Suboptimal Stabilizing Controllers for Linearly Solvable System

TL;DR

This paper introduces a method to generate approximate stochastic control Lyapunov functions for nonlinear systems by transforming the Hamilton-Jacobi-Bellman equation into a linear form and solving it via sum of squares programming, providing bounds on suboptimality.

Contribution

It proposes a novel approach to synthesize stochastic control Lyapunov functions using linear PDE relaxation and sum of squares programming, enabling approximate solutions with bounded suboptimality.

Findings

Linear PDE transformation for stochastic control systems

Sum of squares programming for polynomial solutions

A-priori bounds on trajectory suboptimality

Abstract

This paper presents a novel method to synthesize stochastic control Lyapunov functions for a class of nonlinear, stochastic control systems.
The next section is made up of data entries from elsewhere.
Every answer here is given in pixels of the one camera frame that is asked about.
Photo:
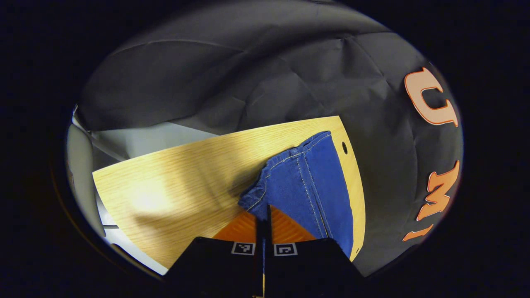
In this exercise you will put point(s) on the black backdrop cloth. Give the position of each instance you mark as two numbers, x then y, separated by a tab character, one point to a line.
256	74

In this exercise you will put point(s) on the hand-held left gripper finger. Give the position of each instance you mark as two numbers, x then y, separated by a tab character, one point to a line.
268	244
260	244

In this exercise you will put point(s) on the blue jeans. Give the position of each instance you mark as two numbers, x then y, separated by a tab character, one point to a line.
306	182

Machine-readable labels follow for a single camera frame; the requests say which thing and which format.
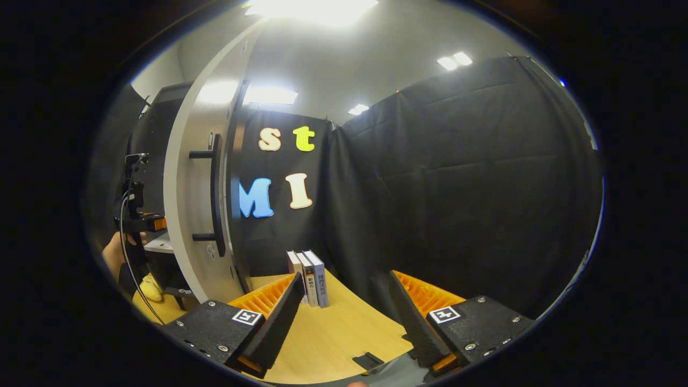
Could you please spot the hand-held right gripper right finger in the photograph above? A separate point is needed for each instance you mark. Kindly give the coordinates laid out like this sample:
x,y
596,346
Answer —
x,y
411,317

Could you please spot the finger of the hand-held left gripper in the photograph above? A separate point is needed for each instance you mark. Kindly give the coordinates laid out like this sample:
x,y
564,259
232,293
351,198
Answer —
x,y
156,222

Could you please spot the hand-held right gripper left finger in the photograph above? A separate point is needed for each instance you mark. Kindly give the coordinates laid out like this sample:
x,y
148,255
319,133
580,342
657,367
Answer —
x,y
282,322

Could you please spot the grey cabinet door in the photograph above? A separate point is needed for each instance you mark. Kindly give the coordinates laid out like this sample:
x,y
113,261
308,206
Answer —
x,y
196,193

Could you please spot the white cabinet shelf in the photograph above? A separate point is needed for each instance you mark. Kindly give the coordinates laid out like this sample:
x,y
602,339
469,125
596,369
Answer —
x,y
161,244

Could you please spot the dark grey cabinet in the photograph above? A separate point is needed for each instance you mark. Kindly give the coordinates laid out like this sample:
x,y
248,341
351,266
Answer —
x,y
240,242

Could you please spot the white spine book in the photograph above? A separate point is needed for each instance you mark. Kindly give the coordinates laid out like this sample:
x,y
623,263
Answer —
x,y
309,279

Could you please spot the blue grey spine book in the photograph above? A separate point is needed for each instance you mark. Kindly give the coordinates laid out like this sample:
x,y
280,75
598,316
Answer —
x,y
321,285

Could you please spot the beige cover book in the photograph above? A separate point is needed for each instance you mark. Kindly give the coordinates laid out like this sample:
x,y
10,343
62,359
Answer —
x,y
293,263

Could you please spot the black table clamp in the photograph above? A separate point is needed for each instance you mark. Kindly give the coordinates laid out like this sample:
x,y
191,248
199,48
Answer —
x,y
368,361

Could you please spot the black backdrop cloth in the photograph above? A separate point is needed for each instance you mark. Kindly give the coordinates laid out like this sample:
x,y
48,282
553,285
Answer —
x,y
457,188

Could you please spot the small ceiling light panel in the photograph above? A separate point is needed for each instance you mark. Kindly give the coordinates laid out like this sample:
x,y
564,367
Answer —
x,y
454,60
271,95
358,109

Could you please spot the large ceiling light panel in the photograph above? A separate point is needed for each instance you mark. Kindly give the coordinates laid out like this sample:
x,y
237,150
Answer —
x,y
312,9

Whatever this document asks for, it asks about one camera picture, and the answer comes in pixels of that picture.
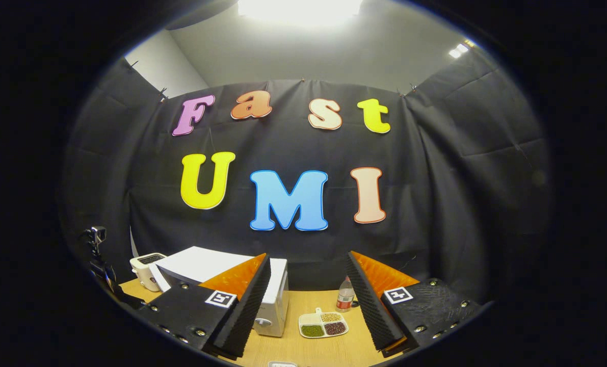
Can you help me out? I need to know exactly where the white divided dish of beans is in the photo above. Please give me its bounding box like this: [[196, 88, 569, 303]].
[[298, 307, 349, 339]]

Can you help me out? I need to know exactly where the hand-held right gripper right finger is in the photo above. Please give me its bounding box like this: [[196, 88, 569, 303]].
[[345, 251, 482, 357]]

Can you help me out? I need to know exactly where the large ceiling light panel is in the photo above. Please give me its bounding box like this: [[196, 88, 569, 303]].
[[237, 0, 365, 26]]

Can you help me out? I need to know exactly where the white toaster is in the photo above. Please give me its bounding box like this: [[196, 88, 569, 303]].
[[130, 252, 167, 292]]

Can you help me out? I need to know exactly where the black backdrop cloth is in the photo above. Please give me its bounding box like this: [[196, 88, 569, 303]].
[[61, 48, 553, 306]]

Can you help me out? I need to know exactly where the clear plastic water bottle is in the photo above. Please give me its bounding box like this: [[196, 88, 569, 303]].
[[336, 276, 356, 312]]

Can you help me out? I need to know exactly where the small ceiling light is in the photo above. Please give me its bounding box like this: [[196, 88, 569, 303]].
[[448, 41, 474, 59]]

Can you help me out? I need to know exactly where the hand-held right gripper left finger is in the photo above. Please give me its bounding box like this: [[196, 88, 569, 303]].
[[143, 253, 272, 358]]

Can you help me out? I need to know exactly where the white microwave oven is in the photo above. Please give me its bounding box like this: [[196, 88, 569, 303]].
[[153, 246, 289, 338]]

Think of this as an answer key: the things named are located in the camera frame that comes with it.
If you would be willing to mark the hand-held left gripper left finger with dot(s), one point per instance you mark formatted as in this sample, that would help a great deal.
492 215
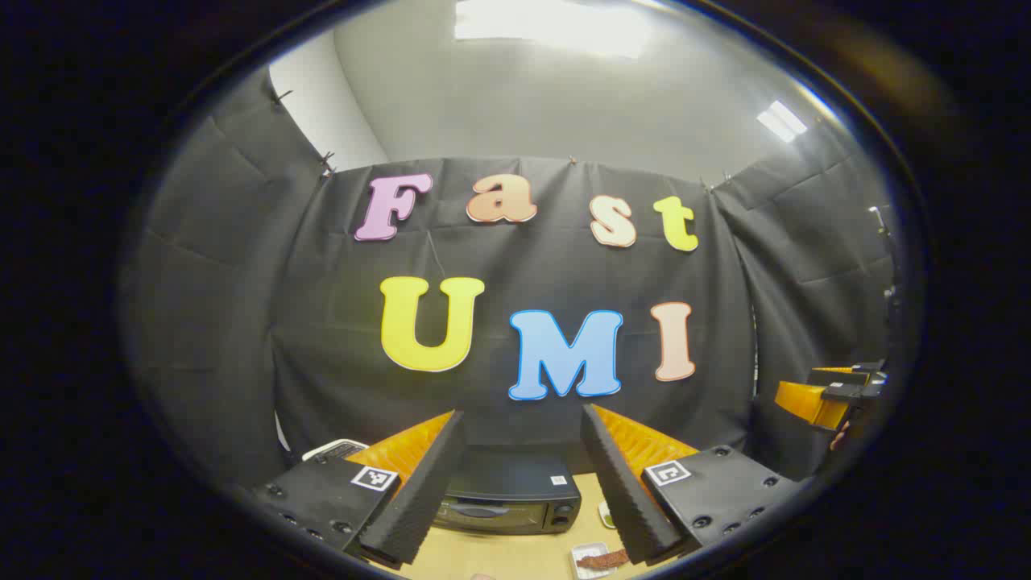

In this work, the classical nonlinear Hamilton-Jacobi-Bellman partial differential equation is transformed into a linear partial differential equation for a class of systems with a particular constraint on the stochastic disturbance. It is shown that this linear partial differential equation can be relaxed to a linear differential inclusion, allowing for approximating polynomial solutions to be generated using sum of squares programming. It is shown that the resulting solutions are stochastic control Lyapunov functions with a number of compelling properties. In particular, a-priori bounds on trajectory suboptimality are shown for these approximate value functions. The result is a technique whereby approximate solutions may be computed with non-increasing error via a hierarchy of semidefinite optimization problems.